╭──

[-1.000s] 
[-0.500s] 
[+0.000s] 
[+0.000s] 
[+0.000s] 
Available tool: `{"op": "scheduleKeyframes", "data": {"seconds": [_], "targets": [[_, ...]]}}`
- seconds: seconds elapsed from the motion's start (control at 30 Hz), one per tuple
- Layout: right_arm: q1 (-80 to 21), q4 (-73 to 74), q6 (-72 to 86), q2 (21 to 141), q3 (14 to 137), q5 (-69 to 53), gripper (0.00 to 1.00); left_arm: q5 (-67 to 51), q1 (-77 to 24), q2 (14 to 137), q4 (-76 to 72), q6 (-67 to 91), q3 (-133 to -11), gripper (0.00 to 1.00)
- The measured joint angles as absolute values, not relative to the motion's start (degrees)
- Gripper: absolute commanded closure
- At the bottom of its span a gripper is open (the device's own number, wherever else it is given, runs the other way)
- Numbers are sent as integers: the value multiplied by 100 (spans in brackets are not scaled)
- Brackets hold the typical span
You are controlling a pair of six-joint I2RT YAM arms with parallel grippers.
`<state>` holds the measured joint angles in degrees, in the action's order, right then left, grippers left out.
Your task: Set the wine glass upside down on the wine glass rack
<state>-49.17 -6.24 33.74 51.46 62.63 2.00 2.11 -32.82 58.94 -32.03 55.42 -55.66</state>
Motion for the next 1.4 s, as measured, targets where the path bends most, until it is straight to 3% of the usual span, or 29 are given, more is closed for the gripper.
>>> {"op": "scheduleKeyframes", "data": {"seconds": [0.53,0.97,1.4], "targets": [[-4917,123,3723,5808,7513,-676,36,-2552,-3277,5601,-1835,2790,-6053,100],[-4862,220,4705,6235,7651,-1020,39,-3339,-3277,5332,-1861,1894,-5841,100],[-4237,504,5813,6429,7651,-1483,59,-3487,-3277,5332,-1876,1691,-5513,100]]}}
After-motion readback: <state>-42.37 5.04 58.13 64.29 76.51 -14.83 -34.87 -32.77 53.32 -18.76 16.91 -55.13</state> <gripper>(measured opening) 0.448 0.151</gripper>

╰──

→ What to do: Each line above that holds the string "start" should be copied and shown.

→ Completed task:
- seconds: seconds elapsed from the motion's start (control at 30 Hz), one per tuple
- The measured joint angles as absolute values, not relative to the motion's start (degrees)

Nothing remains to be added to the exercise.